ASSIGNMENT: However many lines the data holds, transcribe them all exactly.

Data entries:
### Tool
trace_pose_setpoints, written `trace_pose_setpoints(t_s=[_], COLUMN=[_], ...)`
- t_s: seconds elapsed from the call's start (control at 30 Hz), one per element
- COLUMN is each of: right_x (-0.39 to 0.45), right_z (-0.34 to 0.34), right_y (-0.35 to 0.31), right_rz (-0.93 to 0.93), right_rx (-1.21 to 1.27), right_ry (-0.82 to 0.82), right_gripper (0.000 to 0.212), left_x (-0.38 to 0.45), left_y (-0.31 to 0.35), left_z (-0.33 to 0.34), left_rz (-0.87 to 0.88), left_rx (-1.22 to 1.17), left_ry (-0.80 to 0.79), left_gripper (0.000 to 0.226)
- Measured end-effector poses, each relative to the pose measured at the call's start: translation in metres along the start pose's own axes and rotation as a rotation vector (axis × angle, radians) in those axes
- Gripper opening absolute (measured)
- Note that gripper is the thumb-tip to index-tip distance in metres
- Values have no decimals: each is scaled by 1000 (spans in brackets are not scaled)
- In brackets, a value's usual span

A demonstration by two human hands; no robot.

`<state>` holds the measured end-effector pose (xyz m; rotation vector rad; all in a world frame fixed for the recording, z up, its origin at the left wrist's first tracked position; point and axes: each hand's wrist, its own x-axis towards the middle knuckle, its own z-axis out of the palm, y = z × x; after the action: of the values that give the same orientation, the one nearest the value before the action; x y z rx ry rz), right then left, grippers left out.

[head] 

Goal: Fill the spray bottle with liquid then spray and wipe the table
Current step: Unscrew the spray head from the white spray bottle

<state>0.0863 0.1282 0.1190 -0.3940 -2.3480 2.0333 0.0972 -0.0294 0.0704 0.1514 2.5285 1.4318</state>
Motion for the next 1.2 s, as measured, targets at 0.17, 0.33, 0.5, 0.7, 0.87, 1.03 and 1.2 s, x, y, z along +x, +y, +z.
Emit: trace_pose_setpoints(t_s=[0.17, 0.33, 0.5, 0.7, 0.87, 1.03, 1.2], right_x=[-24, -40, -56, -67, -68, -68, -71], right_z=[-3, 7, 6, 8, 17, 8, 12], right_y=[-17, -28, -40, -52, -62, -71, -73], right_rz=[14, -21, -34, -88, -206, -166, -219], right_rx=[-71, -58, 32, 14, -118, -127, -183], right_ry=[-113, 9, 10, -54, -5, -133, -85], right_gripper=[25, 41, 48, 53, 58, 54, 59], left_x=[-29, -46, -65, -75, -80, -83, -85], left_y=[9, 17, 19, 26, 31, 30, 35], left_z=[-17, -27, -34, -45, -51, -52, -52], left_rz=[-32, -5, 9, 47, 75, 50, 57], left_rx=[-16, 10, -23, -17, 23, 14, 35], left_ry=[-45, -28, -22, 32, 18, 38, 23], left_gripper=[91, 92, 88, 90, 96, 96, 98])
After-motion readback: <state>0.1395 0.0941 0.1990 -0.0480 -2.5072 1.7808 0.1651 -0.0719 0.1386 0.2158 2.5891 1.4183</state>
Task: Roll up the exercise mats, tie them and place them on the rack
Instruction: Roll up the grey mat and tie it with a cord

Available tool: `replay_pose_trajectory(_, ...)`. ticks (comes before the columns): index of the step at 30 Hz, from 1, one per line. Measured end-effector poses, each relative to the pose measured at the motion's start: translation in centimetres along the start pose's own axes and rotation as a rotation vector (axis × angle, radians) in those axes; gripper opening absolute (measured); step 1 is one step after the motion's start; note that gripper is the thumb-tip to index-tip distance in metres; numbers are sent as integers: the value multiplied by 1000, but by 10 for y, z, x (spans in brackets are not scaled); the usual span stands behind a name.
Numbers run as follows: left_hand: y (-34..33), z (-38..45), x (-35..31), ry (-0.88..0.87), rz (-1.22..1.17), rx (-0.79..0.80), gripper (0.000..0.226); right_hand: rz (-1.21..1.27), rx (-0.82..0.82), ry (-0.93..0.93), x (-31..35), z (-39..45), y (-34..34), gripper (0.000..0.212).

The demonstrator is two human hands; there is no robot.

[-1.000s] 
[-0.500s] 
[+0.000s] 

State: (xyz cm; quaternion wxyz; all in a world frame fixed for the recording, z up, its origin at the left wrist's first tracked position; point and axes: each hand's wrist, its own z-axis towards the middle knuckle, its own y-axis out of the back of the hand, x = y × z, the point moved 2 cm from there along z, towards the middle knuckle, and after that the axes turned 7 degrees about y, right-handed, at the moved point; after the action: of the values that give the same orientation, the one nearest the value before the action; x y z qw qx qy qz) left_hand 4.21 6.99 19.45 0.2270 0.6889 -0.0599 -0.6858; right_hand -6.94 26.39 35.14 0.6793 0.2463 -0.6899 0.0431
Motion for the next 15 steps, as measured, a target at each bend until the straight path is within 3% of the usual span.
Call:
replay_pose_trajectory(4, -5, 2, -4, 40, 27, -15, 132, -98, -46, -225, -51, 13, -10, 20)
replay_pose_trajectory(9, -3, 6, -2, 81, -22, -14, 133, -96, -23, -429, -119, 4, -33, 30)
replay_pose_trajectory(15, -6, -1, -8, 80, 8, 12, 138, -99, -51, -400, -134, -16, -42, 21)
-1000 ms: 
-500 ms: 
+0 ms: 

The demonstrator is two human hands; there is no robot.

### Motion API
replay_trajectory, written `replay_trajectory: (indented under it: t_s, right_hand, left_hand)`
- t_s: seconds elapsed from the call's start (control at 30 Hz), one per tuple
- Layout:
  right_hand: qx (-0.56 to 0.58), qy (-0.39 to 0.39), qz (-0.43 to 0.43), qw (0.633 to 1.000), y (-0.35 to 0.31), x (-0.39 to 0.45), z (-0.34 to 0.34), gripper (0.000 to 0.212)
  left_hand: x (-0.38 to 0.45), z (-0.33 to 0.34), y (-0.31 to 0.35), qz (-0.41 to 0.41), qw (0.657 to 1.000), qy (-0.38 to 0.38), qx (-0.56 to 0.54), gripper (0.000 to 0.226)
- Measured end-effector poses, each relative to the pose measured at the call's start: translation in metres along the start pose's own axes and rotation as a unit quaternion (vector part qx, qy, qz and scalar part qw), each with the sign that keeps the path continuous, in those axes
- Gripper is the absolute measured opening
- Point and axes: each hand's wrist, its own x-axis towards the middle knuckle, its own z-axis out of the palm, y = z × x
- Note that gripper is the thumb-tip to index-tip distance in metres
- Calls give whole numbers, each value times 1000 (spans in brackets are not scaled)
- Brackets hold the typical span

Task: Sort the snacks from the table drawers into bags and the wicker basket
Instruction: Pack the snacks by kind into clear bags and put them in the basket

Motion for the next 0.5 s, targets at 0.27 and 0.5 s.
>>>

YOUR SOLUTION:
### Tool
trace_pose_setpoints, written `trace_pose_setpoints(t_s=[_], COLUMN=[_], ...)`
- t_s: seconds elapsed from the call's start (control at 30 Hz), one per element
- COLUMN is each of: right_x (-0.39 to 0.45), right_z (-0.34 to 0.34), right_y (-0.35 to 0.31), right_rz (-0.93 to 0.93), right_rx (-1.21 to 1.27), right_ry (-0.82 to 0.82), right_gripper (0.000 to 0.212), left_x (-0.38 to 0.45), left_y (-0.31 to 0.35), left_z (-0.33 to 0.34), left_rz (-0.87 to 0.88), left_rx (-1.22 to 1.17), left_ry (-0.80 to 0.79), left_gripper (0.000 to 0.226)
- Measured end-effector poses, each relative to the pose measured at the call's start: translation in metres along the start pose's own axes and rotation as a rotation vector (axis × angle, radians) in those axes
- Gripper opening absolute (measured)
- Note that gripper is the thumb-tip to index-tip distance in metres
- Values have no decimals: each is scaled by 1000 (spans in brackets are not scaled)
- In brackets, a value's usual span

A demonstration by two human hands; no robot.

`<state>` holds the measured end-effector pose (xyz m; rotation vector rad; all in a world frame fixed for the recording, z up, its origin at the left wrist's first tracked position; point and axes: each hand's wrist, its own x-axis towards the middle knuckle, its own z-axis out of the palm, y = z × x; after the action: of the values that give the same orientation, the one nearest the value before the action; x y z rx ry rz), right then left, grippers left out.

[head] 

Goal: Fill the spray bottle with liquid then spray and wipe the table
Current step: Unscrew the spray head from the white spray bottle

<state>0.0863 0.1282 0.1190 -0.3940 -2.3480 2.0333 0.0972 -0.0294 0.0704 0.1514 2.5285 1.4318</state>
Motion for the next 1.2 s, as measured, targets at 0.17, 0.33, 0.5, 0.7, 0.87, 1.03 and 1.2 s, x, y, z along +x, +y, +z.
Emit: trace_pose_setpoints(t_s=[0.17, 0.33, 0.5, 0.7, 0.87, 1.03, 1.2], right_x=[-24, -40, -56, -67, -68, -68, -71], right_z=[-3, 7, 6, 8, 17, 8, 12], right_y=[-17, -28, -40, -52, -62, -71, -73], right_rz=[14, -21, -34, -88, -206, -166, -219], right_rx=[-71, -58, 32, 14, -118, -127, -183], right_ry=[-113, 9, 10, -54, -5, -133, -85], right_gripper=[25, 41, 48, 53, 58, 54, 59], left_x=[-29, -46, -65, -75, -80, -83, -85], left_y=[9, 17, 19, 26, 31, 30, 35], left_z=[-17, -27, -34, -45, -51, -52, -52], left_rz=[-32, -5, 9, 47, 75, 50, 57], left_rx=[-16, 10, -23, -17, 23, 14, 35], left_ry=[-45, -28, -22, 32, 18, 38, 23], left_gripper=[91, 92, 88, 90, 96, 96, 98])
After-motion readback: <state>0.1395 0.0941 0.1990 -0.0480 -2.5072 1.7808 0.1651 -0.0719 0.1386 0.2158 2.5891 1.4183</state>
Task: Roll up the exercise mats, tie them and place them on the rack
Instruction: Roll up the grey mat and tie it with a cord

Available tool: `replay_pose_trajectory(_, ...)`. ticks (comes before the columns): index of the step at 30 Hz, from 1, one per line. Measured end-effector poses, each relative to the pose measured at the motion's start: translation in centimetres along the start pose's own axes and rotation as a rotation vector (axis × angle, radians) in those axes; gripper opening absolute (measured); step 1 is one step after the motion's start; note that gripper is the thumb-tip to index-tip distance in metres; numbers are sent as integers: the value multiplied by 1000, but by 10 for y, z, x (spans in brackets are not scaled); the usual span stands behind a name.
Numbers run as follows: left_hand: y (-34..33), z (-38..45), x (-35..31), ry (-0.88..0.87), rz (-1.22..1.17), rx (-0.79..0.80), gripper (0.000..0.226); right_hand: rz (-1.21..1.27), rx (-0.82..0.82), ry (-0.93..0.93), x (-31..35), z (-39..45), y (-34..34), gripper (0.000..0.212).

The demonstrator is two human hands; there is no robot.

[-1.000s] 
[-0.500s] 
[+0.000s] 

State: (xyz cm; quaternion wxyz; all in a world frame fixed for the recording, z up, its origin at the left wrist's first tracked position; point and axes: each hand's wrist, its own z-axis towards the middle knuckle, its own y-axis out of the back of the hand, x = y × z, the point moved 2 cm from there along z, towards the middle knuckle, and after that the axes turned 7 degrees about y, right-handed, at the moved point; after the action: of the values that give the same orientation, the one nearest the value before the action; x y z qw qx qy qz) left_hand 4.21 6.99 19.45 0.2270 0.6889 -0.0599 -0.6858; right_hand -6.94 26.39 35.14 0.6793 0.2463 -0.6899 0.0431
Motion for the next 15 steps, as measured, a target at each bend until the straight path is within 3% of the usual span.
Call:
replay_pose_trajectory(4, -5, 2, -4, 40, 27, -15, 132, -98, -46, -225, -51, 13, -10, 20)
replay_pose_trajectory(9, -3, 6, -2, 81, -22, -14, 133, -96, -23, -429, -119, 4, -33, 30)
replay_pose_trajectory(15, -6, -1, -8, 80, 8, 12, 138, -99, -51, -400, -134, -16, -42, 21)
-1000 ms: 
-500 ms: 
+0 ms: 

The demonstrator is two human hands; there is no robot.

### Motion API
replay_trajectory, written `replay_trajectory: (indented under it: t_s, right_hand, left_hand)`
- t_s: seconds elapsed from the call's start (control at 30 Hz), one per tuple
- Layout:
  right_hand: qx (-0.56 to 0.58), qy (-0.39 to 0.39), qz (-0.43 to 0.43), qw (0.633 to 1.000), y (-0.35 to 0.31), x (-0.39 to 0.45), z (-0.34 to 0.34), gripper (0.000 to 0.212)
  left_hand: x (-0.38 to 0.45), z (-0.33 to 0.34), y (-0.31 to 0.35), qz (-0.41 to 0.41), qw (0.657 to 1.000), qy (-0.38 to 0.38), qx (-0.56 to 0.54), gripper (0.000 to 0.226)
- Measured end-effector poses, each relative to the pose measured at the call's start: translation in metres along the start pose's own axes and rotation as a unit quaternion (vector part qx, qy, qz and scalar part qw), each with the sign that keeps the path continuous, in those axes
- Gripper is the absolute measured opening
- Point and axes: each hand's wrist, its own x-axis towards the middle knuckle, its own z-axis out of the palm, y = z × x
- Note that gripper is the thumb-tip to index-tip distance in metres
- Calls give whole numbers, each value times 1000 (spans in brackets are not scaled)
- Brackets hold the typical span

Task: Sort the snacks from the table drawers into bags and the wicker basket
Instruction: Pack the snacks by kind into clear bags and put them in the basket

Motion for the next 0.5 s, targets at 0.27 and 0.5 s.
>>>

The answer stands, and there is nothing more to add.